## Aim of the task:
What needs reproducing is the run of lines in the data below starting at the line with "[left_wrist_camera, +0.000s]" and ending at the line with "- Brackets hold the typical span", both ends included. Copy it exactly, without pictures, and add nothing.

## Data below:
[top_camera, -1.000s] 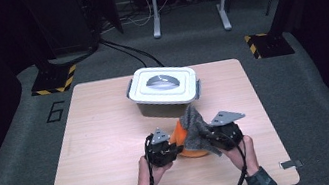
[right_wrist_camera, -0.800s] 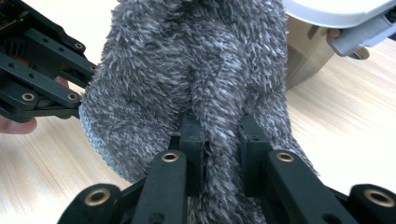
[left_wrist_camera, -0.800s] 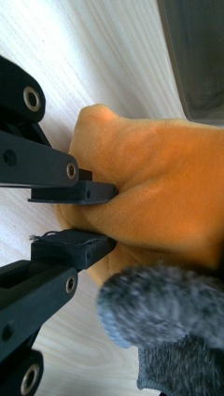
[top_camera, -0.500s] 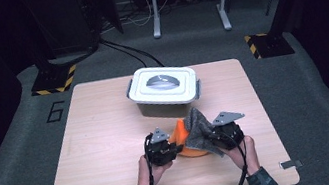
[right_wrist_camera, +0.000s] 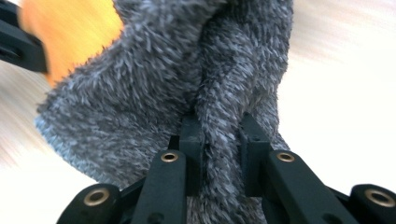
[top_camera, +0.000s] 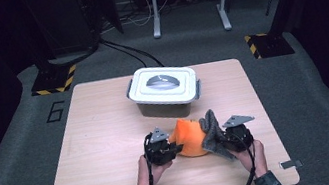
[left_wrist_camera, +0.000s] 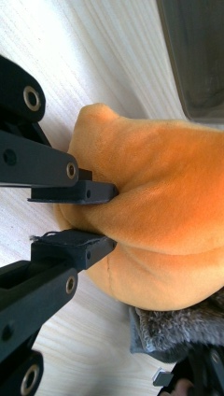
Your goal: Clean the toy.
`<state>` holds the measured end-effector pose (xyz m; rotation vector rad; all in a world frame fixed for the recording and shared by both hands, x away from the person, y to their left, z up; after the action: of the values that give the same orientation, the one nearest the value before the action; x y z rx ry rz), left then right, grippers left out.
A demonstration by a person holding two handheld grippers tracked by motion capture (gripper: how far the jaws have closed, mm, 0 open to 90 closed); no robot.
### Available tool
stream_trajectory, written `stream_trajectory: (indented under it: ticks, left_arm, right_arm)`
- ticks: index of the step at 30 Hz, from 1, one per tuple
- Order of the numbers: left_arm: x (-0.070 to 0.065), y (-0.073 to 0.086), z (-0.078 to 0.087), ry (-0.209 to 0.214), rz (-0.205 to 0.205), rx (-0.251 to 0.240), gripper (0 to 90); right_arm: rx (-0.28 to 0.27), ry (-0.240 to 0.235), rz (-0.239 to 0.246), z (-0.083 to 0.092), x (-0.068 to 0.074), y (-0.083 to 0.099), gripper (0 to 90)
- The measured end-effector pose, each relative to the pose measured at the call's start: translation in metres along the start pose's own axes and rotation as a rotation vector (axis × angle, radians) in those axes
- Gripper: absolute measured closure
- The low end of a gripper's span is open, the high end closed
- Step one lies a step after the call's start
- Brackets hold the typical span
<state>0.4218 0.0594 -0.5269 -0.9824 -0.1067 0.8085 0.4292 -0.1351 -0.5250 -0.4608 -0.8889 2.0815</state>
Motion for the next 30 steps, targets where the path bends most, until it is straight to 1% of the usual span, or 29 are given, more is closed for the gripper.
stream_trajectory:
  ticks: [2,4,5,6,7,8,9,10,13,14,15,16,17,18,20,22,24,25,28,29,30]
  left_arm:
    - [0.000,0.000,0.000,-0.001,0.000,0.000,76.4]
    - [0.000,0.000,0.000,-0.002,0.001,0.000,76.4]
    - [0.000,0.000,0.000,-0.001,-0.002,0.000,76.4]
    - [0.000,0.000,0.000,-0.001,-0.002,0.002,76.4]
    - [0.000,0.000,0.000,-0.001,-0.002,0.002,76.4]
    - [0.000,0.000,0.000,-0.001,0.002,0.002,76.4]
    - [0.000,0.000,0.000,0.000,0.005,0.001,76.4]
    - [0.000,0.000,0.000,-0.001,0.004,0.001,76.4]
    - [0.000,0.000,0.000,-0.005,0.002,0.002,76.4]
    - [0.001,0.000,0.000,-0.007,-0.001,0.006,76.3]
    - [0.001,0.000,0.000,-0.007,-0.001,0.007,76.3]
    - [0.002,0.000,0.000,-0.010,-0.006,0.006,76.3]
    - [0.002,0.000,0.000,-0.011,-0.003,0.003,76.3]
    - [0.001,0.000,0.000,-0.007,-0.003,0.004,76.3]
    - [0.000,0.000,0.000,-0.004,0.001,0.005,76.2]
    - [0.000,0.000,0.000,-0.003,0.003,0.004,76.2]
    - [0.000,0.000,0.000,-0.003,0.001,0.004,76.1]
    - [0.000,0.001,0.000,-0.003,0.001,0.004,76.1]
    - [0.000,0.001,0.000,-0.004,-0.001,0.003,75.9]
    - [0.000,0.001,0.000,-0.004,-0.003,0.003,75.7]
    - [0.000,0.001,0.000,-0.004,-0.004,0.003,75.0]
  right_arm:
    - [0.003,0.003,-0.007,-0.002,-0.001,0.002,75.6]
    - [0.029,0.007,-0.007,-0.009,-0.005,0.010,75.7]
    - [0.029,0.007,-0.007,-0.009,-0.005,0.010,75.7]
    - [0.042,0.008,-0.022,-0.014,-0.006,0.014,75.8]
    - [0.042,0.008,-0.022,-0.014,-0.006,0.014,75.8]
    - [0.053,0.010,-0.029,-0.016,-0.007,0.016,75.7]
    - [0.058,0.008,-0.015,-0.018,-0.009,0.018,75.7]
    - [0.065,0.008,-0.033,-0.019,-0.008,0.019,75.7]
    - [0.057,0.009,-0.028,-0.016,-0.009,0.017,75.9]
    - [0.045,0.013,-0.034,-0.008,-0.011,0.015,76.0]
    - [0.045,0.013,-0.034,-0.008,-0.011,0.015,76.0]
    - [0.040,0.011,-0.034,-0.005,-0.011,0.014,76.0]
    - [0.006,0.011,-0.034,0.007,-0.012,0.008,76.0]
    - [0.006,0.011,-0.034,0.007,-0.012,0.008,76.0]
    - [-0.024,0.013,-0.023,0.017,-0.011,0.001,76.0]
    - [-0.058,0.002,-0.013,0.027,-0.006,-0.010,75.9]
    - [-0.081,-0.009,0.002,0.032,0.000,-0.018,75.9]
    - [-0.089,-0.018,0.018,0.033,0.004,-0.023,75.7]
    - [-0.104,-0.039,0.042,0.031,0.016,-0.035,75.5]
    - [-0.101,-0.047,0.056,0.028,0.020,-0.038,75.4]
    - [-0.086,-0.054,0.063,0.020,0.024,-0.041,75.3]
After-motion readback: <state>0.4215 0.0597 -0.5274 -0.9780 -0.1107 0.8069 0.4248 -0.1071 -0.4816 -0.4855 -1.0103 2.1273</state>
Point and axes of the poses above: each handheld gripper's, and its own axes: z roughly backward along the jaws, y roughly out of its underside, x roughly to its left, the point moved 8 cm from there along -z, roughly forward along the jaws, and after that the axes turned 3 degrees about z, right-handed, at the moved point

## Completed task:
[left_wrist_camera, +0.000s] 
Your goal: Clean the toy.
`<state>` holds the measured end-effector pose (xyz m; rotation vector rad; all in a world frame fixed for the recording and shared by both hands, x away from the person, y to their left, z up; after the action: of the values that give the same orientation, the one nearest the value before the action; x y z rx ry rz), left then right, grippers left out.
A demonstration by a person holding two handheld grippers tracked by motion capture (gripper: how far the jaws have closed, mm, 0 open to 90 closed); no robot.
### Available tool
stream_trajectory, written `stream_trajectory: (indented under it: ticks, left_arm, right_arm)`
- ticks: index of the step at 30 Hz, from 1, one per tuple
- Order of the numbers: left_arm: x (-0.070 to 0.065), y (-0.073 to 0.086), z (-0.078 to 0.087), ry (-0.209 to 0.214), rz (-0.205 to 0.205), rx (-0.251 to 0.240), gripper (0 to 90); right_arm: rx (-0.28 to 0.27), ry (-0.240 to 0.235), rz (-0.239 to 0.246), z (-0.083 to 0.092), x (-0.068 to 0.074), y (-0.083 to 0.099), gripper (0 to 90)
- The measured end-effector pose, each relative to the pose measured at the call's start: translation in metres along the start pose's own axes and rotation as a rotation vector (axis × angle, radians) in those axes
- Gripper: absolute measured closure
- The low end of a gripper's span is open, the high end closed
- Step one lies a step after the call's start
- Brackets hold the typical span

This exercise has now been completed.